• DATA EXTRACT:
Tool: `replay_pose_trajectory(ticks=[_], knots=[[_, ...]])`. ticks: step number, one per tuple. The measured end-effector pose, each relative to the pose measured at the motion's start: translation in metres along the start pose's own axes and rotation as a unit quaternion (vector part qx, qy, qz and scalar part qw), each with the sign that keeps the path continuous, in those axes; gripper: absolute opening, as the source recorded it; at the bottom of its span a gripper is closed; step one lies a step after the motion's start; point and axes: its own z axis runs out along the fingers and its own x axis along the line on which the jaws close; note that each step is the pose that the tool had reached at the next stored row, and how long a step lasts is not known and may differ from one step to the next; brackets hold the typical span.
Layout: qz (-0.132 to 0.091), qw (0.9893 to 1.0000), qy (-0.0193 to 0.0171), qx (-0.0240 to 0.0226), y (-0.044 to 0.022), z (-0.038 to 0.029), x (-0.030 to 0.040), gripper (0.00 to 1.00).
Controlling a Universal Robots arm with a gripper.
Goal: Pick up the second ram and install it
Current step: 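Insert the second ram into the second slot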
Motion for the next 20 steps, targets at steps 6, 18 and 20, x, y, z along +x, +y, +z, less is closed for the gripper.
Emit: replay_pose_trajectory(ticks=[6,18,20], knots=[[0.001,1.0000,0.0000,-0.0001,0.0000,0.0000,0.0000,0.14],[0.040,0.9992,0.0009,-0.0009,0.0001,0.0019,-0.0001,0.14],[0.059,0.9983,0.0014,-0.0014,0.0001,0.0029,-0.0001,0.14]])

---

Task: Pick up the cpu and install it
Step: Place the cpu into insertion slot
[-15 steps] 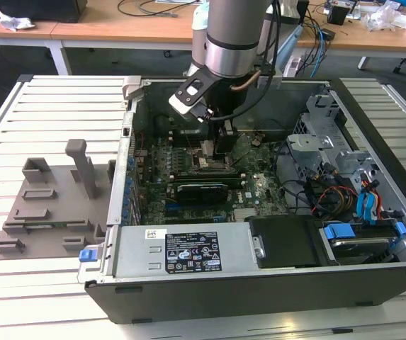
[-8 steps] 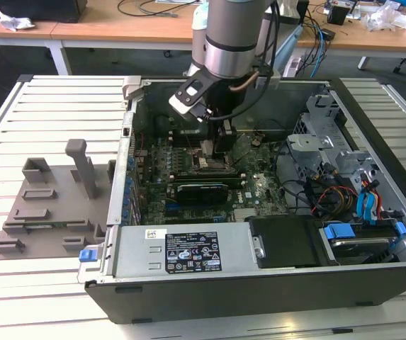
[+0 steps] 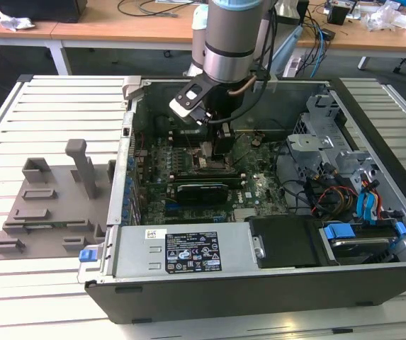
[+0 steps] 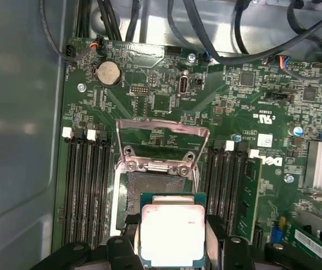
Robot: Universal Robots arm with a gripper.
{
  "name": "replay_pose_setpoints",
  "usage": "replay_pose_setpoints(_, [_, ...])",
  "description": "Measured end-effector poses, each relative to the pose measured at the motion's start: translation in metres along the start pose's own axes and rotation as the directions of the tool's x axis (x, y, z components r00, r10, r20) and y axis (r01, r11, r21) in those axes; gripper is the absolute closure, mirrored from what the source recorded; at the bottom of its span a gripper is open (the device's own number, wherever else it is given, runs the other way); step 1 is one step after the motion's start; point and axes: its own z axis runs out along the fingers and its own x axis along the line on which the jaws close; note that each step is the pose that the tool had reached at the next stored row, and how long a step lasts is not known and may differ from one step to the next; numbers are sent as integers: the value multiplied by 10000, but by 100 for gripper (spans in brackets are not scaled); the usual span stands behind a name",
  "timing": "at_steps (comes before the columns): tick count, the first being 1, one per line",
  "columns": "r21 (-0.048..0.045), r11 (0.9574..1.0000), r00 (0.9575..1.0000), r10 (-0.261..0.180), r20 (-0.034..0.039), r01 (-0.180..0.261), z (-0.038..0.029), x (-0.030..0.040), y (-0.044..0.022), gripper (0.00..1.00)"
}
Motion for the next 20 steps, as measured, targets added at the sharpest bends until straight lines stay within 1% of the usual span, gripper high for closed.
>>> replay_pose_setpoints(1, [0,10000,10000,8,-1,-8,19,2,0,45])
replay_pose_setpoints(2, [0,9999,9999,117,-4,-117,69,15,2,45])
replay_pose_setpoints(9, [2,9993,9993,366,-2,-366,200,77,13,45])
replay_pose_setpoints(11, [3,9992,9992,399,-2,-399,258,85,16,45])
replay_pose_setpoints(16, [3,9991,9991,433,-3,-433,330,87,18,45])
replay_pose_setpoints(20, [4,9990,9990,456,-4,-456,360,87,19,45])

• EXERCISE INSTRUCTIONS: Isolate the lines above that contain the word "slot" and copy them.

• ANSWER BOX:
Current step: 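Insert the second ram into the second slot
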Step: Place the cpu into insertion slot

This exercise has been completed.